Instructions to follow
Lines to restate from the data below: from the one containing "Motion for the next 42" to the one containing "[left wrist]", both included. Give them again exactly, and only them.

Data section
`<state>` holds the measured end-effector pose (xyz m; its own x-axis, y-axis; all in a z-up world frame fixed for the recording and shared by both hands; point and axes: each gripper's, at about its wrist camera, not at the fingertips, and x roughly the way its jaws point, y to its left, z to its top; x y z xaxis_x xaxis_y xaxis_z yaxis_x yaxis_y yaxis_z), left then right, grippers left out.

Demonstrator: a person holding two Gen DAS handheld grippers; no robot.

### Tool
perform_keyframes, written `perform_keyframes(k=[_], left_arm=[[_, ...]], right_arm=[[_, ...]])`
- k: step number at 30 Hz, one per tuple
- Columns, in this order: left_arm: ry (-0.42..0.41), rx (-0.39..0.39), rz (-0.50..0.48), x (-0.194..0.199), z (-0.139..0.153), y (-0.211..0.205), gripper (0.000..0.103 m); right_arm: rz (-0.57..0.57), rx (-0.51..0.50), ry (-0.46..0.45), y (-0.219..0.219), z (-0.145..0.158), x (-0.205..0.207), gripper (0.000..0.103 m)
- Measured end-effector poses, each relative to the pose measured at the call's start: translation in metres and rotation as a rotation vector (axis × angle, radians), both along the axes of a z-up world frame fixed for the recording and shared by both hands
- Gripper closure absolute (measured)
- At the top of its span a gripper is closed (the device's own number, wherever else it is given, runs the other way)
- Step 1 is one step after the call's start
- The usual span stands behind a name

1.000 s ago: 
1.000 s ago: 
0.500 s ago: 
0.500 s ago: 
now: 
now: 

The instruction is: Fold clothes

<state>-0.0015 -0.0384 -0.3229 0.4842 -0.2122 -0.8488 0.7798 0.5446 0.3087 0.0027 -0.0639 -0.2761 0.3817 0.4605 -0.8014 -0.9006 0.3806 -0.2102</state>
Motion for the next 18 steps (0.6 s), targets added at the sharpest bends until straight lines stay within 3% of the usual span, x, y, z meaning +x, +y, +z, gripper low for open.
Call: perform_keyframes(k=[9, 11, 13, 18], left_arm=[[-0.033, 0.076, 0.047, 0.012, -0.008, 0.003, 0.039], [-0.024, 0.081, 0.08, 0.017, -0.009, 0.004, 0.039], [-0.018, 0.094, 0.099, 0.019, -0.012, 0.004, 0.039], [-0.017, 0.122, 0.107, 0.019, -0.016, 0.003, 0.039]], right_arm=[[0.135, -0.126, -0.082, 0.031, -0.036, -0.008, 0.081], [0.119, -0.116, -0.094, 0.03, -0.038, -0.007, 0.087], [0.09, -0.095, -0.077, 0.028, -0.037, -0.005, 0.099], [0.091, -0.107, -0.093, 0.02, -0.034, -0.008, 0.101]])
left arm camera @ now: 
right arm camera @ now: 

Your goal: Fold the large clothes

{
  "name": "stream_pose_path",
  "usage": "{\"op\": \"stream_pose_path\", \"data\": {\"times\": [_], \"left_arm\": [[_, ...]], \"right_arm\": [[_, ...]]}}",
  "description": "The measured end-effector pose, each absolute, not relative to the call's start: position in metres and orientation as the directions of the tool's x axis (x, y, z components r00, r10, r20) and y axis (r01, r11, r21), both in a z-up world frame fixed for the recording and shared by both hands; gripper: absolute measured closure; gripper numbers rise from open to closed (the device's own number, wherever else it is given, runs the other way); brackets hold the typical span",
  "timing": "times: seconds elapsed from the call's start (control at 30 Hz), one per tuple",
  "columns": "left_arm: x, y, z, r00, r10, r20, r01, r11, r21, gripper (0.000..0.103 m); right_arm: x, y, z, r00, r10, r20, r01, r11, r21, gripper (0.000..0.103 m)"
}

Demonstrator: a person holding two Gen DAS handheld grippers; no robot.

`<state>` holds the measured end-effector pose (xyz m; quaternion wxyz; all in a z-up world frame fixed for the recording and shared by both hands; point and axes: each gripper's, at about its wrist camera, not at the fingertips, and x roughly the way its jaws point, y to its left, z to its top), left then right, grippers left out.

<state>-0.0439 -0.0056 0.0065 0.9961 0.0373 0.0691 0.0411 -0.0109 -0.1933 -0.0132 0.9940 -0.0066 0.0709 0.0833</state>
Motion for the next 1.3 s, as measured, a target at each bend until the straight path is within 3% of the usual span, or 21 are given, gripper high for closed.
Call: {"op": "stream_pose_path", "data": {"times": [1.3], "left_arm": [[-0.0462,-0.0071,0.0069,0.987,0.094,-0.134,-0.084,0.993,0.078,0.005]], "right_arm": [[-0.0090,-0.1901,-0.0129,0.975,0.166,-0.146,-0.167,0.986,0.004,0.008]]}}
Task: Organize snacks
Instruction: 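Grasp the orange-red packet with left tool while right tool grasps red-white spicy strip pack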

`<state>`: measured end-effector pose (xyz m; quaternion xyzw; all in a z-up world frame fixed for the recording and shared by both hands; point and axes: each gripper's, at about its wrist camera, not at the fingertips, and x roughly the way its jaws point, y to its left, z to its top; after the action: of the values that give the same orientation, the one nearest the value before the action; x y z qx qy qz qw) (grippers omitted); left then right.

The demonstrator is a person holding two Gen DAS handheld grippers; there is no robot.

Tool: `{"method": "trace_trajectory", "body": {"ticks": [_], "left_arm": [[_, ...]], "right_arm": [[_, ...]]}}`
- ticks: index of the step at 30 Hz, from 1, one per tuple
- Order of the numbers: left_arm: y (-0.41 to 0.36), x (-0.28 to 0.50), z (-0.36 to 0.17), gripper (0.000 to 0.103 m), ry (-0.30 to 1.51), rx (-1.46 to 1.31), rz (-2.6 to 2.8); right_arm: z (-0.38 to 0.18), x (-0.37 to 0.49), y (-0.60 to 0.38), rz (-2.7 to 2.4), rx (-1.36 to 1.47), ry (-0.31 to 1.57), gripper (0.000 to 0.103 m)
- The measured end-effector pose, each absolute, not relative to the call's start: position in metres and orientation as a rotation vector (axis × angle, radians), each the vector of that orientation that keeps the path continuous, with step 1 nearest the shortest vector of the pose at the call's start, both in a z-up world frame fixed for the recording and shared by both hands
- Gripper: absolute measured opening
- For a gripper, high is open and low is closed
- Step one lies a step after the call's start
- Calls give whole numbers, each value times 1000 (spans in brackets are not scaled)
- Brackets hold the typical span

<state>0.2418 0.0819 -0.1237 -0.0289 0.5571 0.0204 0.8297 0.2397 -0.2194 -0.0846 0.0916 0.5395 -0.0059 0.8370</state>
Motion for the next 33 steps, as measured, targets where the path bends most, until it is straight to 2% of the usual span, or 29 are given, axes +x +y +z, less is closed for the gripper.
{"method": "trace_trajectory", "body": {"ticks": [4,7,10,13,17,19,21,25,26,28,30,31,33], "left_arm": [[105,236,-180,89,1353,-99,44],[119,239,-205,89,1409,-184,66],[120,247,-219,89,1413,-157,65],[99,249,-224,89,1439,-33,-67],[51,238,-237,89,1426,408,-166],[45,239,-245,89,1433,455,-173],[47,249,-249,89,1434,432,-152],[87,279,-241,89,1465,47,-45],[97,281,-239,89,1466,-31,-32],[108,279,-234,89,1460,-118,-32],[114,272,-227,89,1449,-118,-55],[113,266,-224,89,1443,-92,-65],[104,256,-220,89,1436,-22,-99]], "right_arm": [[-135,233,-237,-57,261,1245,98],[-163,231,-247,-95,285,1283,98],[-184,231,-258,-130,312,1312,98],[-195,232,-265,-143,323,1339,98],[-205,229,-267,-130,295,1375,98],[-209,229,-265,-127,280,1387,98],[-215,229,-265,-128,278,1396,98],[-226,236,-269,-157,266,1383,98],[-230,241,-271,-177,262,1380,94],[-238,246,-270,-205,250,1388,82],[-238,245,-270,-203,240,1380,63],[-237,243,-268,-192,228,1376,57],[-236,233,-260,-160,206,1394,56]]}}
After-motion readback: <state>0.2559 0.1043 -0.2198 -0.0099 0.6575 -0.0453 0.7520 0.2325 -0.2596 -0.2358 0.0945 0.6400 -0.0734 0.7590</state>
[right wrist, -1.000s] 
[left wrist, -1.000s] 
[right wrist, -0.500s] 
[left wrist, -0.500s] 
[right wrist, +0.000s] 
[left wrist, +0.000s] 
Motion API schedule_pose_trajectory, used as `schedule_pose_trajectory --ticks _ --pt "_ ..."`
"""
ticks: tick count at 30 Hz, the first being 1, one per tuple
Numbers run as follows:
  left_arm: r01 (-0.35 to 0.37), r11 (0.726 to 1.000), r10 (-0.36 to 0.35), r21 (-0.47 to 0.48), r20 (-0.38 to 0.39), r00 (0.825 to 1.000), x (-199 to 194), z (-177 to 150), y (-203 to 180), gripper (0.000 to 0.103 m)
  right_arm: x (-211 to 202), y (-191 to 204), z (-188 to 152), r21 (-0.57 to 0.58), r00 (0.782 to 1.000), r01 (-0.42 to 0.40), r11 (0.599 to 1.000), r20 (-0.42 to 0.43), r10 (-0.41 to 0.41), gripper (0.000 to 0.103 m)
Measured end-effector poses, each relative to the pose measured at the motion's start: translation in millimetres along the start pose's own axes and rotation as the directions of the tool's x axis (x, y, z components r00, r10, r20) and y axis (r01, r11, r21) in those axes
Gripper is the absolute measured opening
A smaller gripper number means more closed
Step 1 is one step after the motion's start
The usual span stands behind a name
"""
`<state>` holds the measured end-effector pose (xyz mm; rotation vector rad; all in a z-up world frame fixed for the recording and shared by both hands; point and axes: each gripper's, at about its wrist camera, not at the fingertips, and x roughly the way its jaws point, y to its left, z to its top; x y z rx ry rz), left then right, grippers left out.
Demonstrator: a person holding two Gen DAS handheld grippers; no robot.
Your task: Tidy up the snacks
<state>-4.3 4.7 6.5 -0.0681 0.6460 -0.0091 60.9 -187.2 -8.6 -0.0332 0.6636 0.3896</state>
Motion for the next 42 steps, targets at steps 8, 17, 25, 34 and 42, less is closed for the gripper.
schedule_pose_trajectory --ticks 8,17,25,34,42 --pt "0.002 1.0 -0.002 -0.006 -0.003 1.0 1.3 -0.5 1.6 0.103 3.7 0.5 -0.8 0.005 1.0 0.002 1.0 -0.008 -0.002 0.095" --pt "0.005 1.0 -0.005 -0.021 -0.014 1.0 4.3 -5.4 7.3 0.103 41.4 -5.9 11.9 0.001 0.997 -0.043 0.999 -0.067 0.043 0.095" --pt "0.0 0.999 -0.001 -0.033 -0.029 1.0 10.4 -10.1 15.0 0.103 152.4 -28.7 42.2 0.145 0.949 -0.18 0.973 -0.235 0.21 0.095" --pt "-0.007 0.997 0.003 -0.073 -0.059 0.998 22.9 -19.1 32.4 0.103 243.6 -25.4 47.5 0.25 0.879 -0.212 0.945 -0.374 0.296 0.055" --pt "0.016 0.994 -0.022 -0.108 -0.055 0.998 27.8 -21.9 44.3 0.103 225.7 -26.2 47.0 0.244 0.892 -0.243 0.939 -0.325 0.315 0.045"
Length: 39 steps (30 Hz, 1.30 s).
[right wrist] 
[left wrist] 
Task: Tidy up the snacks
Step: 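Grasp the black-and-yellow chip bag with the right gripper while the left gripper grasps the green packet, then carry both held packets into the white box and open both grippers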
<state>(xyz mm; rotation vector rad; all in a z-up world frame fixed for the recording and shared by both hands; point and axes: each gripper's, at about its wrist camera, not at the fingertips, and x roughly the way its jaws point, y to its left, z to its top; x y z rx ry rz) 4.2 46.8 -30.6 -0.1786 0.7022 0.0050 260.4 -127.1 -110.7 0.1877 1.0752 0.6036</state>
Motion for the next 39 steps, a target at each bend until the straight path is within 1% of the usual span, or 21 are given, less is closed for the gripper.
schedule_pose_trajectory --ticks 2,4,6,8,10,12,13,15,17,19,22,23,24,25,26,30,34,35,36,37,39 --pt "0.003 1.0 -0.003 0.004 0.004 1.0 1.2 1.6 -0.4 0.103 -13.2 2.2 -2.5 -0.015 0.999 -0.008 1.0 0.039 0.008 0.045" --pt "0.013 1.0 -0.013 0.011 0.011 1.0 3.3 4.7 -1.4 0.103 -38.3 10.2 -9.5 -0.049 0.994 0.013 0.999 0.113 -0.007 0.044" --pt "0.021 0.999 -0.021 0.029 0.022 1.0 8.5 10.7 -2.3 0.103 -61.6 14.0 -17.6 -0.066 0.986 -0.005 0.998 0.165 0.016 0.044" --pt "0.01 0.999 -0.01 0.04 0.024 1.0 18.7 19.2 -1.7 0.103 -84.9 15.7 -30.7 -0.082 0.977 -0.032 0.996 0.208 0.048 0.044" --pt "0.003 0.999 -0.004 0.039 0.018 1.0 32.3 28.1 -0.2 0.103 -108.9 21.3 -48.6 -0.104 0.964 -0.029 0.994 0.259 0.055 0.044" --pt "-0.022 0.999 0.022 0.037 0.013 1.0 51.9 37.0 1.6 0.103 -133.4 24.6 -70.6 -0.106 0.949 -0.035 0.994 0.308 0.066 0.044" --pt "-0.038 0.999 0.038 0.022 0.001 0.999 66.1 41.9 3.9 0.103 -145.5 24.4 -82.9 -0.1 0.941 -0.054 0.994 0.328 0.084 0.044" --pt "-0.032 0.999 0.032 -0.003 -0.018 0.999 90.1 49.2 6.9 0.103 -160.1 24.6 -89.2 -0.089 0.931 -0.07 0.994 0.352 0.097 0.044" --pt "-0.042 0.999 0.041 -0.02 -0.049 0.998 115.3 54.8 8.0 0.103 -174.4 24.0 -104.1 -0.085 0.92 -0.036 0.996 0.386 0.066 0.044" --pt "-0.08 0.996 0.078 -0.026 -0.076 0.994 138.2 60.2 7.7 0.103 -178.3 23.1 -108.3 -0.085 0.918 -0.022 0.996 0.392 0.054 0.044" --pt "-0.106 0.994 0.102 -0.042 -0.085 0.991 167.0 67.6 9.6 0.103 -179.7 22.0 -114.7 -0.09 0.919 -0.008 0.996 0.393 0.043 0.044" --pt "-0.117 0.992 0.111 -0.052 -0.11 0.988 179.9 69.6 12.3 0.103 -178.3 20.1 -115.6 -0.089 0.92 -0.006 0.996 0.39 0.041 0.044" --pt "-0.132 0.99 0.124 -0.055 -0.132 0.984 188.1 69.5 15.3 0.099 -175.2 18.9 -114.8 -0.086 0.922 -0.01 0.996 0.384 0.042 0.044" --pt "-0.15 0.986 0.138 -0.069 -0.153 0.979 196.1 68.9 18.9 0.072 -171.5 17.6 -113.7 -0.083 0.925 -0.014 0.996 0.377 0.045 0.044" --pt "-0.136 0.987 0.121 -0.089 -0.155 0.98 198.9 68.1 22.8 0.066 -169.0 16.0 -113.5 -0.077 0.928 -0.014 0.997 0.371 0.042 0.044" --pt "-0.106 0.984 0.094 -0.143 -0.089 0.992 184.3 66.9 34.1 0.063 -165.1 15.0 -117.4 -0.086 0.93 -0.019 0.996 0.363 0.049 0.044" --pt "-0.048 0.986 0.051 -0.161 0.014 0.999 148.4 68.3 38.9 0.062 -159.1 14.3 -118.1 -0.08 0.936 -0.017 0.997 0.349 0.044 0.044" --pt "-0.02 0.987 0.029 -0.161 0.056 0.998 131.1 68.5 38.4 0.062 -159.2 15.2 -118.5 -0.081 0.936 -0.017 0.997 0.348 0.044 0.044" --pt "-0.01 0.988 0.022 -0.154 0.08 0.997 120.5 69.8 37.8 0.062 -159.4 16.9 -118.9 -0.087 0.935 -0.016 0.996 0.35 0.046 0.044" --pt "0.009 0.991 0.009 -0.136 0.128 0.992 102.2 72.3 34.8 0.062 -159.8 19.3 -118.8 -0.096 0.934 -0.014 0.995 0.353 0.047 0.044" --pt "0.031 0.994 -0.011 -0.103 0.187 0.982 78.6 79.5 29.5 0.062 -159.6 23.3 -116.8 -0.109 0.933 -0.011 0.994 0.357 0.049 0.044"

Result for this task
Motion for the next 42 steps, targets at steps 8, 17, 25, 34 and 42, less is closed for the gripper.
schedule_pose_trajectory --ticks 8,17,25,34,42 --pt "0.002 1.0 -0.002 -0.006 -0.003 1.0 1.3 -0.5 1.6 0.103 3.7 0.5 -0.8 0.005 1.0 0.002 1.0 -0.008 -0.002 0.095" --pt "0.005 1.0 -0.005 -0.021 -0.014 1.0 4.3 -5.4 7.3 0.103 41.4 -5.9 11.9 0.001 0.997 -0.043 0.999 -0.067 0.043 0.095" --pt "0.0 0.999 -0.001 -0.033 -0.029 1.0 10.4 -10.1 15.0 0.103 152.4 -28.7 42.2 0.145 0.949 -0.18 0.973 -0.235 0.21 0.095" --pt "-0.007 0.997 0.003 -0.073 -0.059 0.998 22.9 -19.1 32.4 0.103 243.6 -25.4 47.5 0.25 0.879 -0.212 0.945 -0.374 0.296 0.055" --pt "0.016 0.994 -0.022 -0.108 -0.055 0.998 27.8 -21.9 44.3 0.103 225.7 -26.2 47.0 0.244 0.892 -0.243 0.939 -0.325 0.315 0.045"
Length: 39 steps (30 Hz, 1.30 s).
[right wrist] 
[left wrist] 

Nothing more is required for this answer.